The production of polyclonal antibodies against Spd1837
Antibodies were raised against Spd1837 (purified protein > 95% pure as determined by Coomassie-stained SDS-PAGE (Ahmad et. al., submitted for publication)) (Institute of Medical and Veterinary Science, Veterinary Services (Gilles Plain, SA, Australia)) in rabbits. The antiserum was produced under the National Health and Medical Research Council (NHMRC) Australian Code of Practice for the Care and Use of Animals for Scientific Purposes and was approved by the University of Adelaide Animal Ethics Committee. The crude antibodies were enriched and affinity-purified using purified Spd1837 before being stored at -20°C in 50% (v/v) glycerol [25].

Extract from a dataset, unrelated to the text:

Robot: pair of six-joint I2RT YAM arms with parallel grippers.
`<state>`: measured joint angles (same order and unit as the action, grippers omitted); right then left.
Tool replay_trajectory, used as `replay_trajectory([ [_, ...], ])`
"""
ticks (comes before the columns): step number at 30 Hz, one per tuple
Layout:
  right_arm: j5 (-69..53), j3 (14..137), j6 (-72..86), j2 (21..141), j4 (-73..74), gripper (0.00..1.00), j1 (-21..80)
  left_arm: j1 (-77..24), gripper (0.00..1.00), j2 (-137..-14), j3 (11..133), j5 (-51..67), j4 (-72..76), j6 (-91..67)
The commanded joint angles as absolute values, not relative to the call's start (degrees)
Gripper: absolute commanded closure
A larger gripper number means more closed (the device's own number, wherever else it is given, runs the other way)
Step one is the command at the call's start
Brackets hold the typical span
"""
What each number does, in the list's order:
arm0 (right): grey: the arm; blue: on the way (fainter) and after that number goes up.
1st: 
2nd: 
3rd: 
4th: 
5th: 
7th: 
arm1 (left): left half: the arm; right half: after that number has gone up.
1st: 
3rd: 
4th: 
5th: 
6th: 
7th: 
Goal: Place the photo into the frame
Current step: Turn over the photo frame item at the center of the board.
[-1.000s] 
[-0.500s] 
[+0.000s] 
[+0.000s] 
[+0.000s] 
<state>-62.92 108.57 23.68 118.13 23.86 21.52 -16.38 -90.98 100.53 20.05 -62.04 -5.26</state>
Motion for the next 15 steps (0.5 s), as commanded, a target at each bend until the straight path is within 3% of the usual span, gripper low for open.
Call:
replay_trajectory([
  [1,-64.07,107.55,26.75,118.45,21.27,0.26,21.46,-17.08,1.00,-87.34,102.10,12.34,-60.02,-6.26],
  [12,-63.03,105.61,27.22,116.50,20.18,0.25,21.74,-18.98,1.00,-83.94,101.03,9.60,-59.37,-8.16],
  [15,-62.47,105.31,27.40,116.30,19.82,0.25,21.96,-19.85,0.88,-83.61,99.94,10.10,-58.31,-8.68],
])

SDS-PAGE and Western immunoblotting
The whole cell bacterial lysates were prepared from cultures grown in THY to an OD600nm of approximately 0.3 and then subjected to SDS-PAGE and Western immunoblotting as described previously [26]. The concentrations of primary antibodies used were as follows; mouse anti-phosphotyrosine 4G10 antibodies (Bio X Cell) and mouse anti-CbpA at 1/5000 dilution, and rabbit anti-CpsD, rabbit anti-CpsB and rabbit anti-Spd1837 at 1/500 [27].
Uronic acid assay
CPS was prepared from the indicated strains grown either aerobically (BA at 37°C with 5% CO2) or anaerobically (BA at 37°C with 5% CO2 in a BD GasPak™ Anaerobic Jar (Becton, Dickinson and Company)). The uronic acid assay was performed as described previously [7, 26]. Levels were related back to a standard curve of D-glucuronic acid (Sigma Aldrich). Differences in CPS levels were analyzed by one-way analysis of variance (ANOVA) with Dunnett’s post-hoc test.
Mouse infection model
This study was carried out in strict accordance with the recommendations in the Australian Code of Practice for the Care and Use of Animals for Scientific Purposes (7th Edition (2004) and 8th Edition (2013)) and the South Australian Animal Welfare Act 1985. The protocol was approved by the Animal Ethics Committee at The University of Adelaide (approval number S/2013/053). Outbred 5-to-6-week-old female CD1 (Swiss) mice were used in all animal experiments. For intranasal (i.n.) challenge, mice were anesthetized by intraperitoneal (i.p.) injection of pentobarbital sodium (Nembutal; Rhone-Merieux) at a dose of 66 μg per g of body weight, followed by i.n. challenge with 50 μL of bacterial suspension containing approximately 1×107 CFU mL-1 bacteria in serum broth. The challenge dose was confirmed retrospectively by serial dilution and plating on BA. Mice were euthanized by CO2 asphyxiation at the 48 hr post-challenge. Blood was collected by syringe from the posterior vena cava. The pleural cavity was lavaged with 1 mL sterile PBS containing 2 mM EDTA introduced through the diaphragm. Pulmonary vasculature was perfused by infusion of sterile PBS through the heart. Lungs were subsequently excised into 2-mL vials containing 1 mL sterile PBS and 2.8-mm-diameter ceramic beads for CFU counts. To obtain unattached pneumococci, the nasopharynx was subjected to lavage by insertion of a 26-gauge needle sheathed in tubing into the tracheal end of the upper respiratory tract and injection of 1 mL 0.5% trypsin–1×PBS through the nasopharynx. Additionally, the upper palate and nasopharynx were excised and placed into 2-mL vials containing 1 mL sterile PBS and 2.8-mm-diameter ceramic beads to obtain attached pneumococci. CFU counts for both the nasal wash and nasal tissue samples were combined to determine the total number of bacteria in the nasopharynx. Lung and nasopharyngeal tissues were homogenized using a Precellys 24 tissue homogenizer (Bertin Technologies) at 3 cycles of 30 s and 5,000 rpm. 40 μL aliquots of lung homogenate, nasopharyngeal tissues homogenate and pleural lavage, and 20 μL aliquots of blood were serially diluted and plated on BA supplemented with gentamycin to determine the number of CFU in these niches. Data were analyzed using non-parametric Mann-Whitney test. The incidence of pneumococcal invasion into the lungs and blood of mice were compared using two-tailed Fisher’s exact test.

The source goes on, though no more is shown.